# Prompt
Search the records for "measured". Report every line where it occurs.

[[ The input open ]]

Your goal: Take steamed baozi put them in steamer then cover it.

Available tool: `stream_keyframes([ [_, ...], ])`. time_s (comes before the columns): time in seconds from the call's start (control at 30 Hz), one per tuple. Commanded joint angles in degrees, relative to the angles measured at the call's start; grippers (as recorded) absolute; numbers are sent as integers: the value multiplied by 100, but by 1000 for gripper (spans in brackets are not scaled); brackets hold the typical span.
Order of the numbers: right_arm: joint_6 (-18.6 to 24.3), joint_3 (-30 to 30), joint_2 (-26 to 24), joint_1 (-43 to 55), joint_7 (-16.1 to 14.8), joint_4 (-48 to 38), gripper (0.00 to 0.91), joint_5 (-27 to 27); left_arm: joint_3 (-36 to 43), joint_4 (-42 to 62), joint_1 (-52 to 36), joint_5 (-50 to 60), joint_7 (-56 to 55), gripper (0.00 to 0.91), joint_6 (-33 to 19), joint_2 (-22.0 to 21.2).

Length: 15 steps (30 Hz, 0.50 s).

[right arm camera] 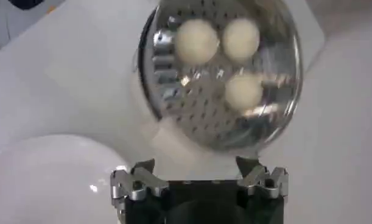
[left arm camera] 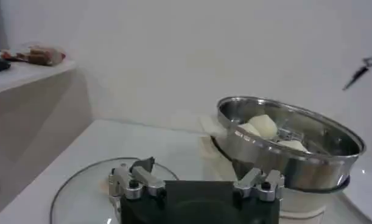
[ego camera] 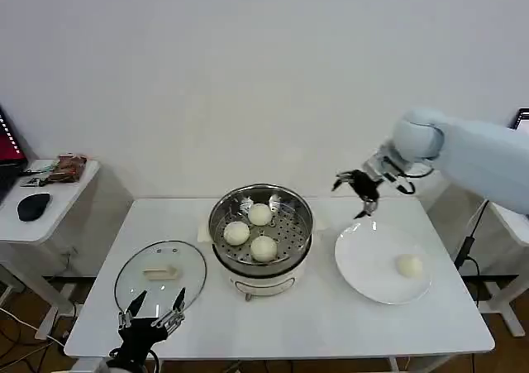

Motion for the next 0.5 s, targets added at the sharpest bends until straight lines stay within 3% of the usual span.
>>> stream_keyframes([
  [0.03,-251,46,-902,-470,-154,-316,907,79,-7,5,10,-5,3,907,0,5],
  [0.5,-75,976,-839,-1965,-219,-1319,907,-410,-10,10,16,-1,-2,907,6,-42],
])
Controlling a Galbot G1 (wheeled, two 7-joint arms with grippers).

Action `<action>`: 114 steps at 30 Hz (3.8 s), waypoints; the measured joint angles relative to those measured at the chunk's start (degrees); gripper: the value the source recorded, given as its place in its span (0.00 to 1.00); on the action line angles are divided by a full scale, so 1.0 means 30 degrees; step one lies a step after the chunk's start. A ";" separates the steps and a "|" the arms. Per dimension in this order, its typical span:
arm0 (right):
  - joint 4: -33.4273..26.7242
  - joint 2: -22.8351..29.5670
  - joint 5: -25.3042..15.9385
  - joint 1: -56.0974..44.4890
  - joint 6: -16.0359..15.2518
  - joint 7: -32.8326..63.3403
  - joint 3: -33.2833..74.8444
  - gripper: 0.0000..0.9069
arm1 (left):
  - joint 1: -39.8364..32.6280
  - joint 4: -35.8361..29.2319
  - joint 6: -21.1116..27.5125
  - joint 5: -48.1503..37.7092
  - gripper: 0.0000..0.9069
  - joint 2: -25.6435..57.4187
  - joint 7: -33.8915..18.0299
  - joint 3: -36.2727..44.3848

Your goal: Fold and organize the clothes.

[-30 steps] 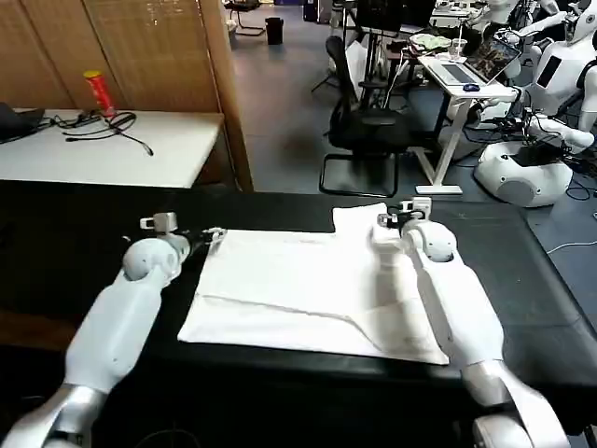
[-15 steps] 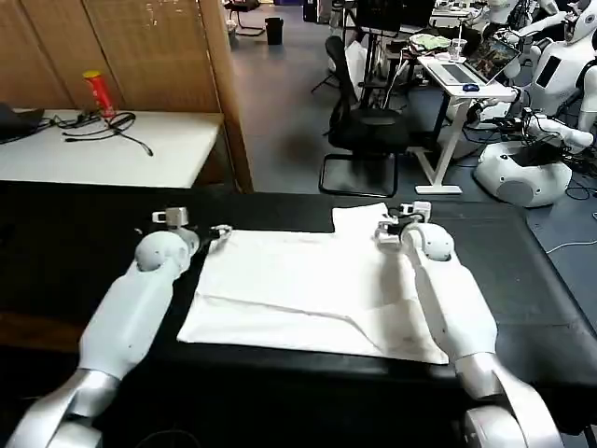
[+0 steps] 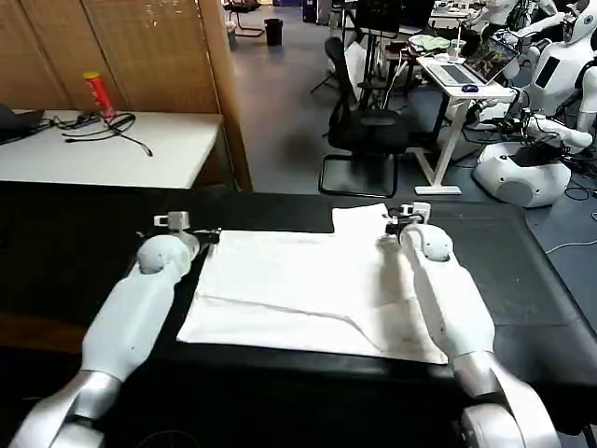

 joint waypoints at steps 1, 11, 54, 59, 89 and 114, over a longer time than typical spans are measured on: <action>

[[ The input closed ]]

# Solution to this task
Available tool: `stream_keyframes([ [_, ...], ])`. time_s (comes before the columns): time in seconds from the call's start (control at 30 Hz), one per tuple. Commanded joint angles in degrees, relative to the angles measured at the call's start; grippers (as recorded) absolute; numbers are sent as integers: the value multiplied by 100, but by 1000 for gripper (spans in brackets are not scaled); brackets hold the typical span.
Action `<action>`: 114 steps at 30 Hz (3.8 s), waypoints; the measured joint angles relative to those measured at the chunk's start (degrees); gripper: the value the source recorded, given as its place in its span (0.00 to 1.00); on the action line angles are divided by a full scale, so 1.0 means 30 degrees; step one lies a step after the chunk's start. A ";" separates the steps and a "|" the arms. Per dimension in this order, its typical span:
 joint waypoints at steps 1, 11, 54, 59, 89 and 114, over a longer time than typical spans are measured on: <action>

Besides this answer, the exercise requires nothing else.